Diyanetin tek elden okuttuğu bazı hutbeler yerinde ve yararlı olmakla beraber bazı seçtiği konular yönüyle hutbeleri bir eleştiriye tabi tutmak gerekir diye düşünüyorum. Her şeyden önce seçilen ve okutulan hutbelerin gündem belirlemesini istiyorum. Ama çoğu zaman hutbeler rutinin dışına çıkmayınca okunan hutbeler sönük kalıyor. Zaman zaman hutbeleri belirli gün ve haftaları takip ediyor diye eleştiriyorum.
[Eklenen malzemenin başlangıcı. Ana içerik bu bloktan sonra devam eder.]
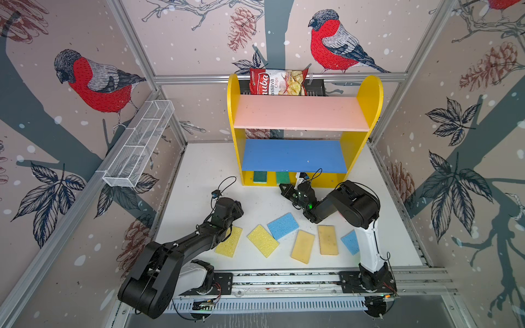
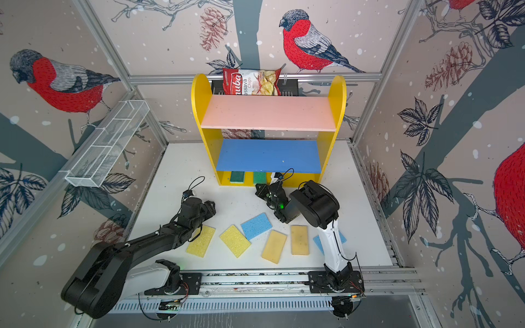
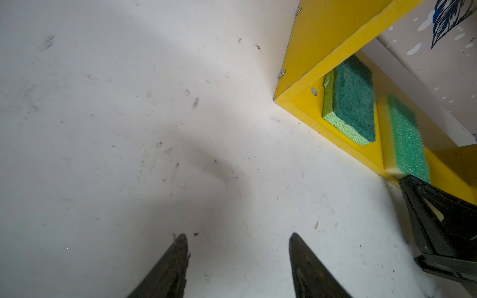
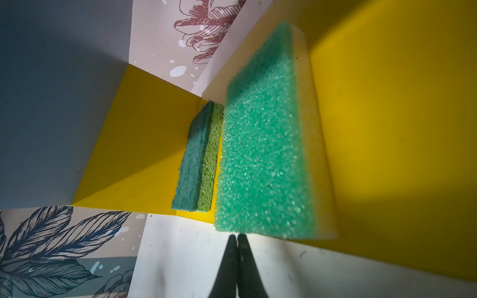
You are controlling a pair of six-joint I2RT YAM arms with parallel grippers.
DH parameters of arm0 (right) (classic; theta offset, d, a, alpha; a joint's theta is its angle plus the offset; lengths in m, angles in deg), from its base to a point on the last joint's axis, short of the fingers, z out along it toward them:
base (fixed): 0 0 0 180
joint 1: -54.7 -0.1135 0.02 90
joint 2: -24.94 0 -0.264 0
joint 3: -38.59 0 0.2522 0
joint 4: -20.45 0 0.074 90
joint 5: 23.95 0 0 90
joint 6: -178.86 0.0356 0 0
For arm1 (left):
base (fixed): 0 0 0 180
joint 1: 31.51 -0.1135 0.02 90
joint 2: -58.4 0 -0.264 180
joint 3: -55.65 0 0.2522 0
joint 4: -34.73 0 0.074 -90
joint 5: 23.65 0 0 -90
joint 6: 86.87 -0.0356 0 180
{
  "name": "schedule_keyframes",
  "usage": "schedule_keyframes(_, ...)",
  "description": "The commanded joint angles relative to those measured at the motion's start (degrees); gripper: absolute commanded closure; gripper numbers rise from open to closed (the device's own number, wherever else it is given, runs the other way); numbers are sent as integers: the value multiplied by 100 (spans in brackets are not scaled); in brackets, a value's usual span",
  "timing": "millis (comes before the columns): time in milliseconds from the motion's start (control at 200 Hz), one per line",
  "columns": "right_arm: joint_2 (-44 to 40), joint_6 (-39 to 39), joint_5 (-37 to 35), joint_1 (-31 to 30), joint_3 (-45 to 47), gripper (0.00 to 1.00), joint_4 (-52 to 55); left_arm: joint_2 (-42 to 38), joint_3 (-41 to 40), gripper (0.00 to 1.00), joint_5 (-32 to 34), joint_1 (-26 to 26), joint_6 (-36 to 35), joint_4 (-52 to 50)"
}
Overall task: Arrange cleaning sponges on a shelf
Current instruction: Move the cleaning sponge to the shelf.
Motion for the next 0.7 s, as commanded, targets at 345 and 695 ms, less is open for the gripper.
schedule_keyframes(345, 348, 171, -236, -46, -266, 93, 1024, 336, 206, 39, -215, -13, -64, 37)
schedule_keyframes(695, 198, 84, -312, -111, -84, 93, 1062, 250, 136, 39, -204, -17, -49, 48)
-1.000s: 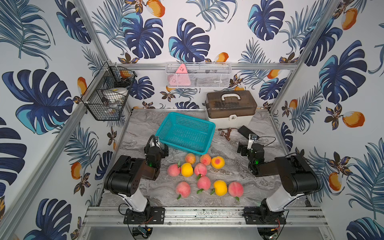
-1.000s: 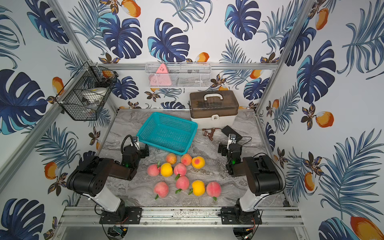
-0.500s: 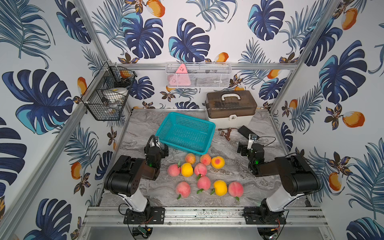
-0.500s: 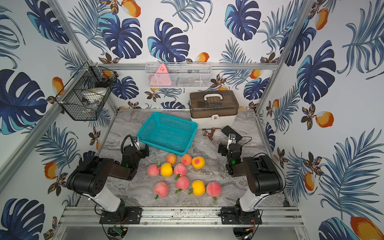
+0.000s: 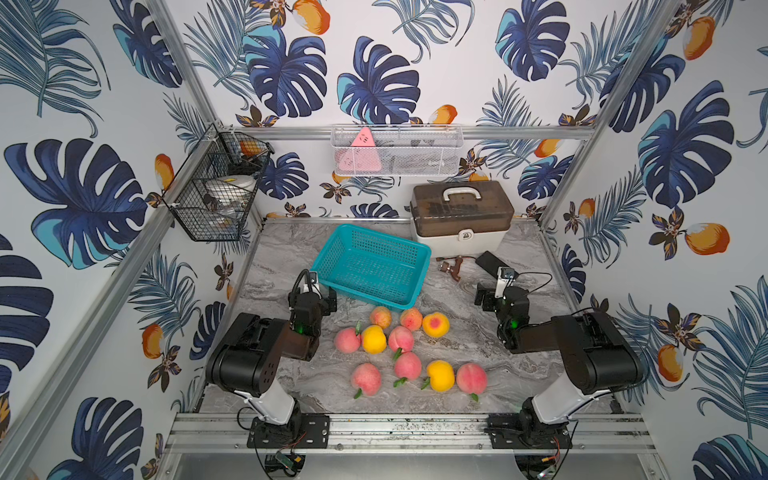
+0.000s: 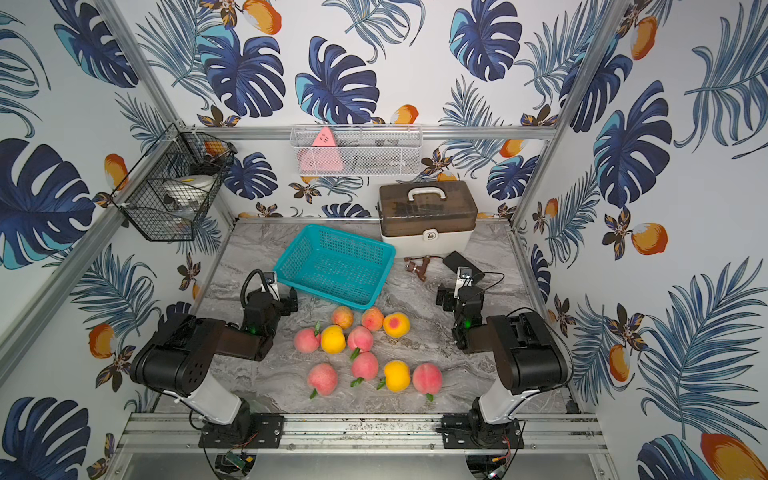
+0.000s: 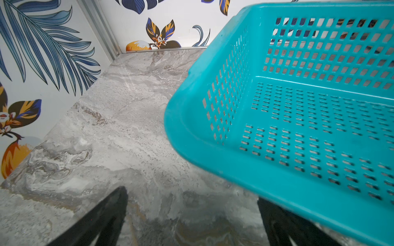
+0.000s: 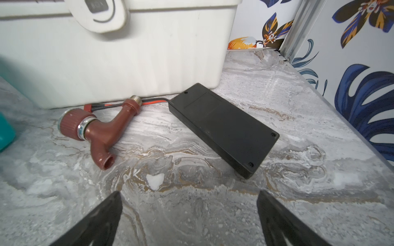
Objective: Put the peaches into the basket
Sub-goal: Pick up the peach from the center of the board.
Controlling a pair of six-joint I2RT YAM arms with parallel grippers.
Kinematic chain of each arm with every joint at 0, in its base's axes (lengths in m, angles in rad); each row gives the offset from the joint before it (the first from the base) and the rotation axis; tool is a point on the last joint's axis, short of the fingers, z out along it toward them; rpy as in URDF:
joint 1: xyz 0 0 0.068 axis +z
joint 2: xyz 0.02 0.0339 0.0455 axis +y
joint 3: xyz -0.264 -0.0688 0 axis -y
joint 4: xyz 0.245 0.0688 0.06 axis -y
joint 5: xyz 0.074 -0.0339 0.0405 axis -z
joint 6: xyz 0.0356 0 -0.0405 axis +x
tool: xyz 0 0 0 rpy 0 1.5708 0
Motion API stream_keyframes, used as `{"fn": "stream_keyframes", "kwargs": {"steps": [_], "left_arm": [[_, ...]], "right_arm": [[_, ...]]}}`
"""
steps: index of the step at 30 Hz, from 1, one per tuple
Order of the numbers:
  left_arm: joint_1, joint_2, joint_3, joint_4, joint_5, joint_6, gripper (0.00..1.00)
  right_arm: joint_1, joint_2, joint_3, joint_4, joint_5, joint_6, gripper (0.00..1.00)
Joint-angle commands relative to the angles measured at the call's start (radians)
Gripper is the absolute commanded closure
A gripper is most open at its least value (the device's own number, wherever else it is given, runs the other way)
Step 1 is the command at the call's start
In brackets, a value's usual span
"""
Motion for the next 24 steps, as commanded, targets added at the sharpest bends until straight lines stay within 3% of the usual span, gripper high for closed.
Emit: {"fn": "stream_keyframes", "kwargs": {"steps": [1, 8, 13, 20, 24], "left_arm": [[0.0, -0.046, 0.019, -0.043, 0.01, 0.012, 0.01], [-0.007, -0.198, 0.144, -0.492, 0.073, 0.0, 0.01], [-0.05, -0.298, 0.312, -0.918, 0.011, -0.105, 0.01], [-0.113, -0.432, 0.407, -1.209, -0.066, -0.186, 0.01], [-0.134, -0.401, 0.534, -1.399, 0.005, -0.268, 0.01]], "right_arm": [[0.0, -0.032, 0.012, -0.048, -0.01, -0.011, 0.0], [0.013, -0.136, 0.1, -0.323, 0.005, -0.009, 0.0], [0.048, -0.251, 0.161, -0.531, 0.02, 0.006, 0.0], [0.082, -0.365, 0.364, -0.92, -0.052, 0.116, 0.0], [0.123, -0.386, 0.503, -1.132, -0.108, 0.131, 0.0]]}}
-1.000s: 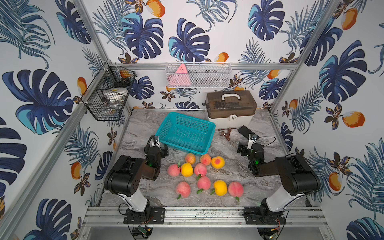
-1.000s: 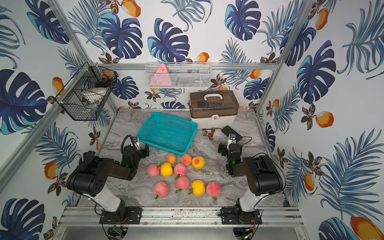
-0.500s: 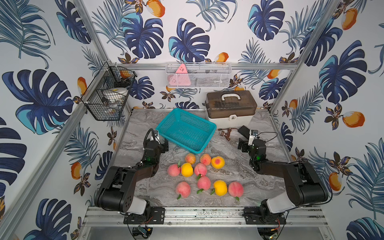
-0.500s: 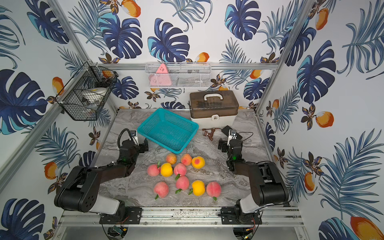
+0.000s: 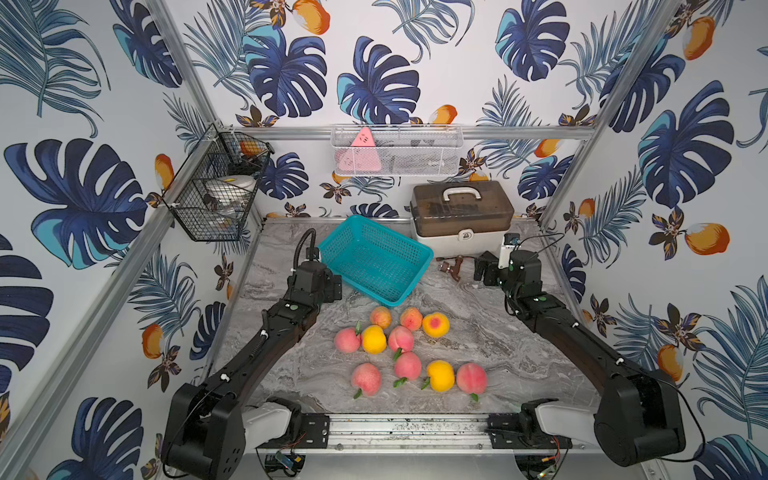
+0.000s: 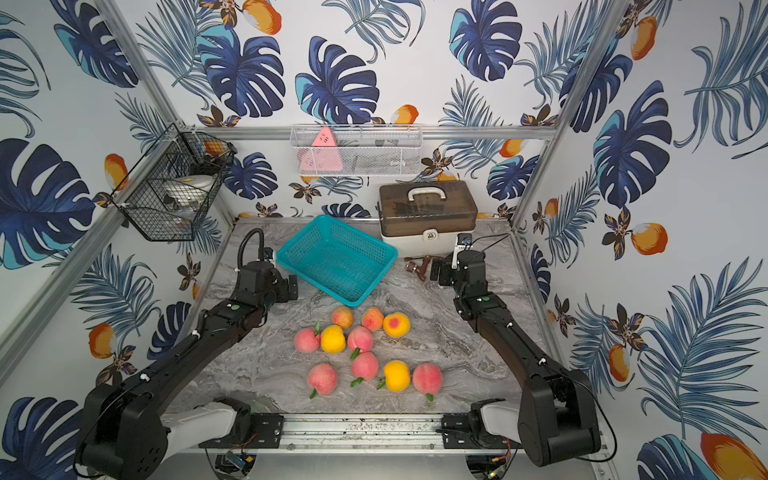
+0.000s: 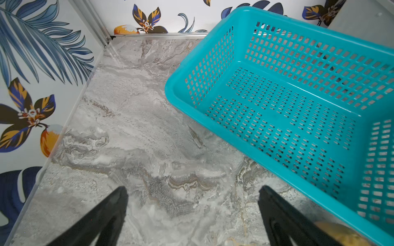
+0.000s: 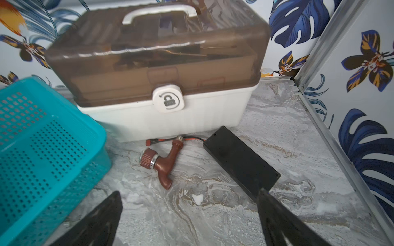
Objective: Put the peaches into the basket
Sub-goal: Pick up the peach from the center of the board.
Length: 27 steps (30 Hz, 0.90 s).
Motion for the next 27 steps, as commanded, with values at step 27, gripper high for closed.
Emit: {"fn": "stream_keyframes", "kwargs": {"steps": [27], "left_arm": [[-0.269, -0.011, 0.033, -0.574, 0.276, -0.374, 0.01]], "right_arm": [[0.322, -0.236, 0.049, -0.558, -0.33, 0.107, 0.0]]}}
Bence Diyanet, günleri takip etme sevdasından vazgeçmelidir. Belirli gün ve haftaları ilgili kurum ve kuruluşlar ansın veya kutlasın. Diyanet siyasete girmeden Müslümanları ilgilendiren konu ve sorunlara öncelikli olarak yer vermelidir. Hutbeyi dinleyen Müslüman, Müslüman’ın bir konuda alması gereken tavrı öğrenmelidir. Hutbeler Müslüman’a yol gösterici bir misyon üstlenmelidir. Bir değindiği konuya zorunlu olmadıkça kolay kolay yer vermemelidir.  Hutbe illaki dini bir konu olması gerekmiyor. Müslümanları ilgilendiren her konu, hutbede yer bulabilmelidir. Bazı hutbe konuları şimdiki gibi tüm camilerde tek ve aynı hutbe olarak okunurken bazı haftalarda konu belirlemeyi Diyanet, il ve ilçe müftülüklerine bırakmalıdır. Hutbeyi il veya ilçe müftülükleri hazırlamalıdır. Çünkü hutbeler Müslümanlara bir şeyler vermeyi hedefliyor, Müslümanların sorunlarına eğilmesi gerekiyorsa bazı genel sorunlar olmakla beraber her il veya ilçenin de lokal ve kronik sorunları olabilir. Yani bazı hutbeler mahallinde, yörenin sorununu çözme amacını gütmelidir. İhtiyaç olan hutbelerin cemaat nezdinde daha dikkatli dinlenileceğini düşünüyorum.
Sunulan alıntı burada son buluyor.